Винникотт, Д.В.:   Разговор с родителями / Пер. с англ. М.Н. Почукаевой, В.В. Тимофеева. — М.: Независимая фирма “Класс”, 1994. — 112 с.

Winnicott, D.W.:     Clinical Notes on Disorders of Childhood. London: Heinemann, 1931.

Winnicott, D.W.:     Getting to know your baby. In The Child and the Family. London: Tavistock Publ., 1957.

Winnicott, D.W.:     Physical Therapy of Mental Disorder. Brit. med. J., Mai 1947.

Winnicott, D.W.:     Leucotomy. Brit. med. Student’s J., 3, 1949.

Winnicott, D.W.:     The Ordinary Devoted Mother and Her Baby. Neun Rundfunkvorträge; ern. in The Child and the Family. London: Tavistock Publ., 1957.

Winnicott, D.W.:     Some Thoughts on the Meaning of the World Democracy. Human Relations, 3, 1950.

Winnicott, D.W.:     The Child and the Family. London: Tavistock Publ./ New York: Basic Books, 1957.

Winnicott, D.W.:     The Child and the Outside World. Studies in Developing Relationships. London: Tavistock Publ, 1957.

[1]     Cравнительное представление Marta Bekei: A Specific of Early Development as a Conditioning Factor of Psychosomatic Disease. Доклад на 32 Международном Психоаналитическом Конгрессе в Хельсинки 30.7.1981, цит. по Kutter P.: Moderne Psychoanalyse.
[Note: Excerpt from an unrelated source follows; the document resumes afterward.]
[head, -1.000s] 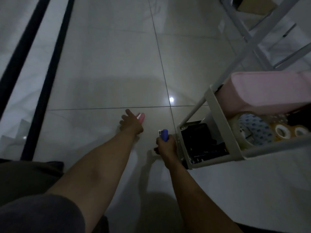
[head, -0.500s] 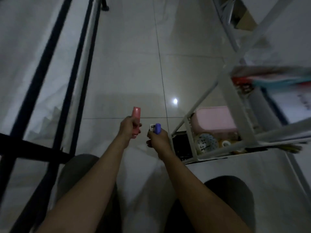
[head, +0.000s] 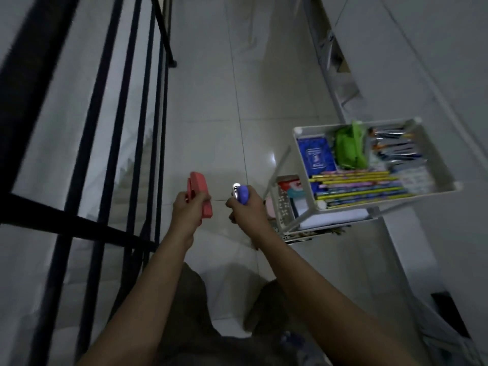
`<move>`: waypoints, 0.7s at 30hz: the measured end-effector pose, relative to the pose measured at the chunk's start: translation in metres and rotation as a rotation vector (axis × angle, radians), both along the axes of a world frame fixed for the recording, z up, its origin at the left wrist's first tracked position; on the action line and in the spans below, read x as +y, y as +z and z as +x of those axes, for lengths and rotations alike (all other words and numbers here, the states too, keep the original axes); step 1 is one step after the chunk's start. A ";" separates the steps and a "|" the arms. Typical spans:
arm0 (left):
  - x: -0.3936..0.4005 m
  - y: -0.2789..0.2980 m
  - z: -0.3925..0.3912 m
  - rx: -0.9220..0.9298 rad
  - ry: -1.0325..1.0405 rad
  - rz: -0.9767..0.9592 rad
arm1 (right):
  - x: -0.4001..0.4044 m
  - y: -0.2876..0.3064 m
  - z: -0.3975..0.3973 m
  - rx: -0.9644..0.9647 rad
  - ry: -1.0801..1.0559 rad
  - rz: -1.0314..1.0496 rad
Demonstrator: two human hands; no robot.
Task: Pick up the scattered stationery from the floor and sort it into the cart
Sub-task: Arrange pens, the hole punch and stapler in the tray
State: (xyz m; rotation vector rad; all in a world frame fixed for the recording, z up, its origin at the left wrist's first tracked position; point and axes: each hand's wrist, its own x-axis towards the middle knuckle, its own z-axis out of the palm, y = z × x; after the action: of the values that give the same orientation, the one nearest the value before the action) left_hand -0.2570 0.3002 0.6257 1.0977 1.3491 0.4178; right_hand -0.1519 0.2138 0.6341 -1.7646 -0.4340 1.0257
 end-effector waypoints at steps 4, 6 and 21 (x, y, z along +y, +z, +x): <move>-0.026 0.079 0.006 -0.008 -0.094 0.122 | -0.023 0.071 0.018 -0.025 0.036 0.036; -0.037 0.107 0.014 -0.015 -0.118 0.156 | -0.040 0.096 0.026 -0.024 0.048 0.043; -0.133 0.157 0.138 -0.273 -0.504 0.287 | -0.131 0.136 0.143 0.181 -0.158 0.403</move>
State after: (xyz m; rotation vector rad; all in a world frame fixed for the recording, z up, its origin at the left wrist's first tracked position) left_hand -0.1190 0.1674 0.7829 1.5071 0.7492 0.3744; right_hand -0.0091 0.0825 0.7702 -1.3135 -0.3526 0.9041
Verlag Internationale Psychoanalyse 1989, S.133.

[2]     В данном контексте “шизоидное состояние” следует понимать как способность переживать чувства и состояния другого человека как свои собственные.

[3]     Важно заметить,что этот принцип, столь рано появляющийся в онтогенезе, и в дальнейшем станет одним из основных в педагогике.

[4]     Анаклитическая депрессия — психические расстройства, возникающие у ребенка, лишенного материнской опоры (“анаклитический” от греч. — “ложиться на”, “опираться на”).